All I wanted was something like this:

switch mySumTypeInstance {
    case let int as Int: // ...
    case let string as String: // ...
    // no default, all cases are handled

No switch - no decomposition.

By the way, this would greatly benefit from the new switch expression feature!


Any code that has to do with result builders would most probably immediately benefit from this.
Especially with talks of enabling extensions on tuples, we could also have extensions on unions (I'm calling them union for now because this name is more ergonomic to refer to and is more ubiquitous).

Following tuple syntax it would look more like:

switch mySumTypeInstance {
    case let .0(int): // ...
    case let .1(string): // ...
    // no default, all cases are handled

And perhaps the .0 and .1 could have label aliases like tuples, but that’s an enhancement it’s not essential.


As long as this is fully variadic, I can live with .0 instead of as Type. It's the functionality that counts. Any extra syntactic sugar could be added after the base feature is finished (if needed at all). Besides, having optional labels would be very helpful.

Personally, one thing that bugs me when implementing yet another Either type is that I have to give each case a name. There can never be an objectively good name for its cases. It's neither left and right, nor first and second. It's .0 and .1 at best (with the as Type syntactic sugar trying to remove even those, but I'm starting to think that removing them might not be as beneficial as it felt to me).
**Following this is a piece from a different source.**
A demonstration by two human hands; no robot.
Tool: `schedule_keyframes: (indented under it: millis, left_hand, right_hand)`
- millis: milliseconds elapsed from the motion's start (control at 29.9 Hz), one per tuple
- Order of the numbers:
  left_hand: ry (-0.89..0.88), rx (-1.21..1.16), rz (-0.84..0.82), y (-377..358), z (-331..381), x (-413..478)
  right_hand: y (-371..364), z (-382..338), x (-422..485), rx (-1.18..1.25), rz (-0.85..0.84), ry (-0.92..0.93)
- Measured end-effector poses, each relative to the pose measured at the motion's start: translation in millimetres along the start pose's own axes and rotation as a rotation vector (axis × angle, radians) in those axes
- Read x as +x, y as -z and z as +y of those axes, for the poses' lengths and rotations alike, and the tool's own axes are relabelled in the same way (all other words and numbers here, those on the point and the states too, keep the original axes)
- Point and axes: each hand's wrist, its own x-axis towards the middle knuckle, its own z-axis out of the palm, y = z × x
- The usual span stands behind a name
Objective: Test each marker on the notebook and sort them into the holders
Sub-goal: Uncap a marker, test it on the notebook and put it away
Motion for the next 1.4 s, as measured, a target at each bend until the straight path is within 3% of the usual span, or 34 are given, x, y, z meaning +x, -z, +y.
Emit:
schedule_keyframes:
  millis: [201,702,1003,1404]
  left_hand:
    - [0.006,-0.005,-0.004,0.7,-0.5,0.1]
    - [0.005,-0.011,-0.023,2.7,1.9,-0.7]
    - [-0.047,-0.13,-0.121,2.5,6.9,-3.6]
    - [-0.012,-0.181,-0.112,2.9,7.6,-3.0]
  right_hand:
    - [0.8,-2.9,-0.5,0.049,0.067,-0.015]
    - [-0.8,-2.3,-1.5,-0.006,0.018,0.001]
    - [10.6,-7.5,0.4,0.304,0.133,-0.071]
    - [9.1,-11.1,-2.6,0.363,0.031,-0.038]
What I would like to have though, is an equivalent of tuple destructuring:

let (key, value) = dictionary[index]

This is a perfect example of taking advantage of the structural nature of a structural type. This allows quickly dissolving a tuple into concrete workable values.

I'd like to have an ability to quickly dissolve a union into a concrete workable value as well. Not sure how that would look, though. A switch expression may end up being the only way to do this ergonomically. Just something to consider.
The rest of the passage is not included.